**ASSIGNMENT:** Everything from the line containing "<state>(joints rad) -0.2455" through the line containing "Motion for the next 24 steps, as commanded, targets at" in the listing below should be copied exactly, and nothing more.

-------

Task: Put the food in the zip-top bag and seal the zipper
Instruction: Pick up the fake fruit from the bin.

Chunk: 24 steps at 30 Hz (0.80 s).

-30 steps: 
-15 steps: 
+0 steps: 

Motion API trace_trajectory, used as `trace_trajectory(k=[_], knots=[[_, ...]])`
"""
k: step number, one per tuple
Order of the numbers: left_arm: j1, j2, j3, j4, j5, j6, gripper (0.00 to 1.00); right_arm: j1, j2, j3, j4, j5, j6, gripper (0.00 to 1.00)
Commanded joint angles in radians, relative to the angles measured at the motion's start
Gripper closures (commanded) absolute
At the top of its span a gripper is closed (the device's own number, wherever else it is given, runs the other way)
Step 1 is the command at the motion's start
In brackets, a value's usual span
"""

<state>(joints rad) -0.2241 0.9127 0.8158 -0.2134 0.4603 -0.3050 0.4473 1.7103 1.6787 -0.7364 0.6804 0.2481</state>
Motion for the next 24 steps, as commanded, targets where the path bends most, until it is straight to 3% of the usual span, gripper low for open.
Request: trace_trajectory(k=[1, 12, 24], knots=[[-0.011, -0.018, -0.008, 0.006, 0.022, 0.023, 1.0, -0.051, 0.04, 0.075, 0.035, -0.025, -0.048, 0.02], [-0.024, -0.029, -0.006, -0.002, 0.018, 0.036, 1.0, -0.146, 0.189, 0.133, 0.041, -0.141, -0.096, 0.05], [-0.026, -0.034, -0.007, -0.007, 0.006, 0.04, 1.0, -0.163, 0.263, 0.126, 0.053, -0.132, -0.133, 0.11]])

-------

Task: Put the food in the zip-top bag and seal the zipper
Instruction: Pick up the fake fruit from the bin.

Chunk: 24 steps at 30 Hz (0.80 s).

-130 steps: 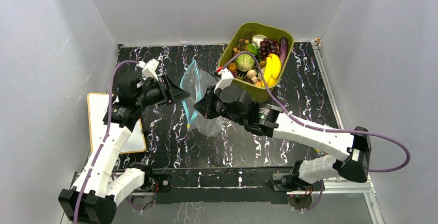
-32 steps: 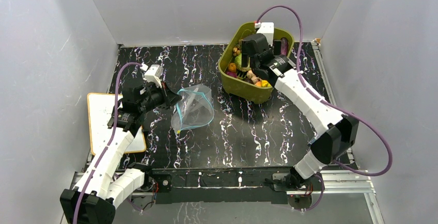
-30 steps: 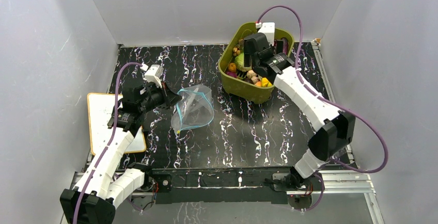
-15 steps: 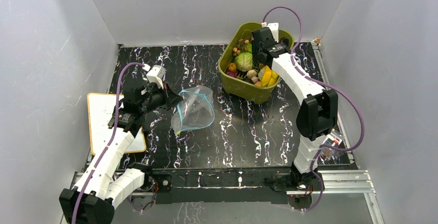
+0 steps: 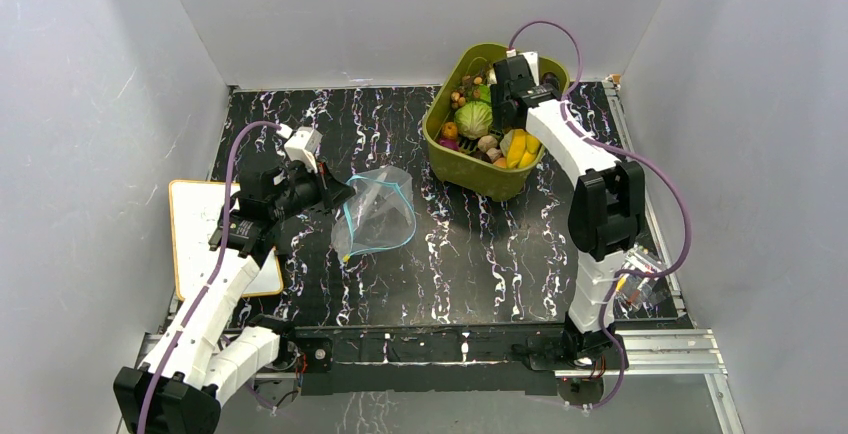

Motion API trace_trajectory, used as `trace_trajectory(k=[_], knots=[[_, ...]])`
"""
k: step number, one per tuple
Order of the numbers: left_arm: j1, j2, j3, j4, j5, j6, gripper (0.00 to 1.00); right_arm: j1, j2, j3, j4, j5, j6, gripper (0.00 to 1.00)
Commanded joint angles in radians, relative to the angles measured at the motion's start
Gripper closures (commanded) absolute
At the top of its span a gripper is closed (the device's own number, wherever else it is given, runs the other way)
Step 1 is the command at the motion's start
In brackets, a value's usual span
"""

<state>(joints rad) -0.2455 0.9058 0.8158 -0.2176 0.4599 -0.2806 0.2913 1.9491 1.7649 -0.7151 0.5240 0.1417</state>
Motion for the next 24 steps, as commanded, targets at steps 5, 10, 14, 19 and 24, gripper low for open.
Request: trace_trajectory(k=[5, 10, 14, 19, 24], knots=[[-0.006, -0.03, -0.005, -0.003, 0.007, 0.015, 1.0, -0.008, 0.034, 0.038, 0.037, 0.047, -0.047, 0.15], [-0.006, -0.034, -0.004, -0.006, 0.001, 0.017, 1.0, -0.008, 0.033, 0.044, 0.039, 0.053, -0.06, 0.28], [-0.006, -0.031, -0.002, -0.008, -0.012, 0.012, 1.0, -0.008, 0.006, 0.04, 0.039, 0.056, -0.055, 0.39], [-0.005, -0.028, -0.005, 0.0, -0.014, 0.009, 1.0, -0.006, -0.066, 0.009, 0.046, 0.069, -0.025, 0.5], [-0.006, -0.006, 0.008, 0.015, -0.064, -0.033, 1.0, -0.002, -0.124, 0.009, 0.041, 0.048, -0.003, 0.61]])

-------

**SOLUTION TO THE EXERCISE:**
<state>(joints rad) -0.2455 0.9058 0.8158 -0.2176 0.4599 -0.2806 0.2913 1.9491 1.7649 -0.7151 0.5240 0.1417</state>
Motion for the next 24 steps, as commanded, targets at steps 5, 10, 14, 19 and 24, gripper low for open.

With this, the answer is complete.